The only sign that she understood my meaning was a narrowing of her nostrils, as if she’d taken in a rush of unpleasant air.
I said, “Are you really a nurse?”
“I am very good nurse.”
I heard a hint of proud defensiveness and took heart. People who leap to defend themselves or their work aren’t thinking clearly. People who aren’t thinking clearly can sometimes be influenced. On the other hand, people who aren’t thinking clearly can also panic and blow a hole in your head.
I said, “Then you can clear up a mystery for me. Why does Kurtz have a PICC line in his arm?”
“Is for chelation, to take out metals that cause argyria.”
From the way she tossed out the medical word, she had to be a real nurse, maybe even a good one.

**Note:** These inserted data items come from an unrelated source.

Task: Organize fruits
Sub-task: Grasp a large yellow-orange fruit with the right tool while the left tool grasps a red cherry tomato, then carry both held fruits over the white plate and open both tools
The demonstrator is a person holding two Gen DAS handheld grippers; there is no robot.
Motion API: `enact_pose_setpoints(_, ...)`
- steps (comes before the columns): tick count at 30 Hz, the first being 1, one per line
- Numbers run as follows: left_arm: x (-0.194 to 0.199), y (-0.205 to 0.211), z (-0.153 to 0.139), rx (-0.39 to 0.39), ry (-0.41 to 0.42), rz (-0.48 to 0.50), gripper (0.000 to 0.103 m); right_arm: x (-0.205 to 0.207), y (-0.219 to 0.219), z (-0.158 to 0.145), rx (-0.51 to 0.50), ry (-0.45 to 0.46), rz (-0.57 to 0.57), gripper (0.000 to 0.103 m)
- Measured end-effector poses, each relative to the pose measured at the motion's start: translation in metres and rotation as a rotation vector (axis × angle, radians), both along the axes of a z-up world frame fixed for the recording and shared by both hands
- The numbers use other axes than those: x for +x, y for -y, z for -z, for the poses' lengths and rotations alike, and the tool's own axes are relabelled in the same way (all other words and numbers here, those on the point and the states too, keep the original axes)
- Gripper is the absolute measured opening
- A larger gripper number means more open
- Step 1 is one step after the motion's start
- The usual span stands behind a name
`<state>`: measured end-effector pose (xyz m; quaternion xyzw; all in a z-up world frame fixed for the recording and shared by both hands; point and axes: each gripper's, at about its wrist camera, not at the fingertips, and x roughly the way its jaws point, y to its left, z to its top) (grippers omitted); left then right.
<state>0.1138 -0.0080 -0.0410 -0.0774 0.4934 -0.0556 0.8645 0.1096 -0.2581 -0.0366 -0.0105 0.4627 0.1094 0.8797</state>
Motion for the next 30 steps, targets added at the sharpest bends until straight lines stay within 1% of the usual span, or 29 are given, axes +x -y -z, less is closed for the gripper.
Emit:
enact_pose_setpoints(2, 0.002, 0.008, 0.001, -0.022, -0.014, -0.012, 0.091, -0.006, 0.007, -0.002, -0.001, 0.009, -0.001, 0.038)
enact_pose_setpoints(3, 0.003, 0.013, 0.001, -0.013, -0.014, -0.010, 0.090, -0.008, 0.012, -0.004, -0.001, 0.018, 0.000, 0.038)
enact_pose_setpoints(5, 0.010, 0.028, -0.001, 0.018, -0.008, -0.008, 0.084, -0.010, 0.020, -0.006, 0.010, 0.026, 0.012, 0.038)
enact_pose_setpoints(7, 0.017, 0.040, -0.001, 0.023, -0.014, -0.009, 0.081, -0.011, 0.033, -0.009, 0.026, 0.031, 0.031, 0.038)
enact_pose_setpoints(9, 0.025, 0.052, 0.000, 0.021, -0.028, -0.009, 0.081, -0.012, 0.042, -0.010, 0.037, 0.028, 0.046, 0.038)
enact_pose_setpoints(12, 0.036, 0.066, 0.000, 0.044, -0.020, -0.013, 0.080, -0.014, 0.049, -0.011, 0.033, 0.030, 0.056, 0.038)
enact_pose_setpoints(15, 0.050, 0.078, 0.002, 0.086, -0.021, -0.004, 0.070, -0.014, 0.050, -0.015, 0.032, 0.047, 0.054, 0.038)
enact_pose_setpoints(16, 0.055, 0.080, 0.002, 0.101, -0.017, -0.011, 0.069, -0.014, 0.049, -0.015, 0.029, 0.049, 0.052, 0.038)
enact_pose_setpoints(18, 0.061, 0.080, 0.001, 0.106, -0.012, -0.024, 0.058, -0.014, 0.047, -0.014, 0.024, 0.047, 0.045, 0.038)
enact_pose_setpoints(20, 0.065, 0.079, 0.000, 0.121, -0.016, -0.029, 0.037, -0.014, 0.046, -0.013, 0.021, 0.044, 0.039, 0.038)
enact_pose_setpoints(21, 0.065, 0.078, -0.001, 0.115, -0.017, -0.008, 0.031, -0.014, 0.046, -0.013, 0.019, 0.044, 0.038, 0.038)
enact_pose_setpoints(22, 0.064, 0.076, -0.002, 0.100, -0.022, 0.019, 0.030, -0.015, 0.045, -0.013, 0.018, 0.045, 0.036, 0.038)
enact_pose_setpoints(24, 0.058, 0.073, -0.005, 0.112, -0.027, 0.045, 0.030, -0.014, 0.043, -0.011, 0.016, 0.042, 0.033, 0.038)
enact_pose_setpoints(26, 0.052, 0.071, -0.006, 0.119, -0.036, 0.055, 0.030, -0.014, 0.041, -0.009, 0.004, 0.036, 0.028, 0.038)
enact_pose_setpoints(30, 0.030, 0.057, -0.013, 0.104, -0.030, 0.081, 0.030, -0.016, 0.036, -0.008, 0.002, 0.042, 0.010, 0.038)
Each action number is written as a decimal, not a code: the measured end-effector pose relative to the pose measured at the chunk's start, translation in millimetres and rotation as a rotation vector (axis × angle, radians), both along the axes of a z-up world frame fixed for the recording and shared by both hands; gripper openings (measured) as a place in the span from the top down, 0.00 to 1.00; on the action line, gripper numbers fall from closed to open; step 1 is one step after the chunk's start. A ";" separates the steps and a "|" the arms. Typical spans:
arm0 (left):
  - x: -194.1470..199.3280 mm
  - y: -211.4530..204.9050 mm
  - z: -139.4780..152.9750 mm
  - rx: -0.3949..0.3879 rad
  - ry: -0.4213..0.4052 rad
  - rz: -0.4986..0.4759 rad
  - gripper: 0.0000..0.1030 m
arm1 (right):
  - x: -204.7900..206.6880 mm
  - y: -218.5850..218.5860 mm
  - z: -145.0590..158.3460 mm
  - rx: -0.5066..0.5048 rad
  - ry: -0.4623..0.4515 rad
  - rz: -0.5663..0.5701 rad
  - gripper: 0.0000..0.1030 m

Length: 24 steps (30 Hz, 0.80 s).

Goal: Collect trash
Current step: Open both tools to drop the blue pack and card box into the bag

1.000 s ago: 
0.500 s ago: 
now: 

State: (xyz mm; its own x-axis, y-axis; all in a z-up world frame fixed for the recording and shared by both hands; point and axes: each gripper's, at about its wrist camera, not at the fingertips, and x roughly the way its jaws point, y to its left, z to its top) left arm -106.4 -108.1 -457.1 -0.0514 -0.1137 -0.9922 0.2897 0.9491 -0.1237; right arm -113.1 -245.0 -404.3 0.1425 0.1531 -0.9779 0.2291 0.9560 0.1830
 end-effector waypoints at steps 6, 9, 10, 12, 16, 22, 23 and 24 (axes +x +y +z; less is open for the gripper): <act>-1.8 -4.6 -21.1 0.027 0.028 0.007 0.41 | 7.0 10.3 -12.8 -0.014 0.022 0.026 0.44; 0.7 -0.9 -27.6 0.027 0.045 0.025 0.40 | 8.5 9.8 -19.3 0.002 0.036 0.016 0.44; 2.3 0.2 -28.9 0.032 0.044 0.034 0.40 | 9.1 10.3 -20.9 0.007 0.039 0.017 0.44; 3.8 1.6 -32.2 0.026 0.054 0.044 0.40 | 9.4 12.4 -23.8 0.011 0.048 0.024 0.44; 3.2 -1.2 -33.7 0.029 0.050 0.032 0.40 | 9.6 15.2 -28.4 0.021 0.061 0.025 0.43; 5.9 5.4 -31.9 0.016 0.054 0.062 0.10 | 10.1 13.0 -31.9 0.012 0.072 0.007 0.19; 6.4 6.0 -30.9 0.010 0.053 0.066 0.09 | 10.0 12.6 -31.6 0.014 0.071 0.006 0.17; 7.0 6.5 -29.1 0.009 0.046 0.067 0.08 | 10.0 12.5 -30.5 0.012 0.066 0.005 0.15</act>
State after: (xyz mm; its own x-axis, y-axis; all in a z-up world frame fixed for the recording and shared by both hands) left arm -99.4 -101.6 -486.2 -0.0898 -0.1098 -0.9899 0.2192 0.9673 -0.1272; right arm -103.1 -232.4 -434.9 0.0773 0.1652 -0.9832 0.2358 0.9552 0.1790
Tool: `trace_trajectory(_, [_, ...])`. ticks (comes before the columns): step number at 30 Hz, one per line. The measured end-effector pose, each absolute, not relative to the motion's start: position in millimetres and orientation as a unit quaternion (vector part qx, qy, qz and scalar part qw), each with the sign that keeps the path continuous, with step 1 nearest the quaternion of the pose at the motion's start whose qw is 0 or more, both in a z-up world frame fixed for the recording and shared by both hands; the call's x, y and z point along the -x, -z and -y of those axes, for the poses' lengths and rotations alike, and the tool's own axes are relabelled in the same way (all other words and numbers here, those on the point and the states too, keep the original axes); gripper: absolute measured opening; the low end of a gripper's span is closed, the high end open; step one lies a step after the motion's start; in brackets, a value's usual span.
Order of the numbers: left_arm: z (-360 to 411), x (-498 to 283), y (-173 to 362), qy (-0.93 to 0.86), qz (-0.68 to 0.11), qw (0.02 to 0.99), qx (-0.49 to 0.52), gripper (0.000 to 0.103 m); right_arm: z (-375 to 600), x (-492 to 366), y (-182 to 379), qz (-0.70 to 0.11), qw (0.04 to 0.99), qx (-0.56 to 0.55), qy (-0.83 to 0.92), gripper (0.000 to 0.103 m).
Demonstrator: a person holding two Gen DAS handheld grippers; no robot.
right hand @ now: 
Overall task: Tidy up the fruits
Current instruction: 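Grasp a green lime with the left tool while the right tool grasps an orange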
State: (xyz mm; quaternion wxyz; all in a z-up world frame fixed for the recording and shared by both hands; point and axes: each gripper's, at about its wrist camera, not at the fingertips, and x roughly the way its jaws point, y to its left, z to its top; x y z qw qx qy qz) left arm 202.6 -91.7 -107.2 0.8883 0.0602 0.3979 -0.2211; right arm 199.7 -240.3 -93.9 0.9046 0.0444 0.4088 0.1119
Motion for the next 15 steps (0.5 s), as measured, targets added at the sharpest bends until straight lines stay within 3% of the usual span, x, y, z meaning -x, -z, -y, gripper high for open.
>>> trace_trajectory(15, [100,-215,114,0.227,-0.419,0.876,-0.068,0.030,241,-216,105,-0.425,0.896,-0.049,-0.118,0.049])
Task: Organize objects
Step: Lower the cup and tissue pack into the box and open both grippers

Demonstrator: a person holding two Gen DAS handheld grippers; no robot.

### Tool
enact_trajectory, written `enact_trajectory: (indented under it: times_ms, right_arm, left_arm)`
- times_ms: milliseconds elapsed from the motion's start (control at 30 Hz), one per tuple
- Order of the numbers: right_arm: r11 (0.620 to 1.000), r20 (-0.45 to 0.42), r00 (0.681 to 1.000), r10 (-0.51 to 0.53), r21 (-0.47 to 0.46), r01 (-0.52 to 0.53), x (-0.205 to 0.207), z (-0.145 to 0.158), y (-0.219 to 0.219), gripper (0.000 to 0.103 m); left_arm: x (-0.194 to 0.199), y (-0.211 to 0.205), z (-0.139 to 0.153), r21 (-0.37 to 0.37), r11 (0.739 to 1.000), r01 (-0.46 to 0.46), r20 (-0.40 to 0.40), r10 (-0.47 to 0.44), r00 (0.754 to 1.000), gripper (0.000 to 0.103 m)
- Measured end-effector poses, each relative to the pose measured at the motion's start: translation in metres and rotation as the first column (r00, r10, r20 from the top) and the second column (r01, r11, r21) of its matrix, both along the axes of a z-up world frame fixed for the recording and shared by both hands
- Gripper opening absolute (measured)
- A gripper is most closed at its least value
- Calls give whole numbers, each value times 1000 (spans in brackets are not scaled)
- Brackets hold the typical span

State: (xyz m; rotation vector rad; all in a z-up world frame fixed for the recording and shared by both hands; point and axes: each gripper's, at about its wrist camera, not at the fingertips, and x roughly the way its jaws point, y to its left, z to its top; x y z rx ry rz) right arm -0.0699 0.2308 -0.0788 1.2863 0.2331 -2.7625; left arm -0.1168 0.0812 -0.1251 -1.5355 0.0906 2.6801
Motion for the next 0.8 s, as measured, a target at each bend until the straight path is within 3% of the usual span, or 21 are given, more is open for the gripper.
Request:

Seeing that I didn’t understand, she said, “Means blue skin.”
“I guess the chelation didn’t work, since he’s still blue.”
Her eyes flashed with a gleam of venom. “I tell him is chelation, is really silver nitrate. He is monster, he should have mark of monster.”
I felt a small twinge of sympathy for Kurtz, who hadn’t understood why his condition had worsened in the past few months. But things were looking up. Gilda obviously hated Kurtz, and if I could keep her hatred directed toward him, I might be able to convince her I was an ally.
I said, “I’ve been told that you hired somebody to kill Ken Kurtz. No woman would do that unless she was forced by extreme circumstances.”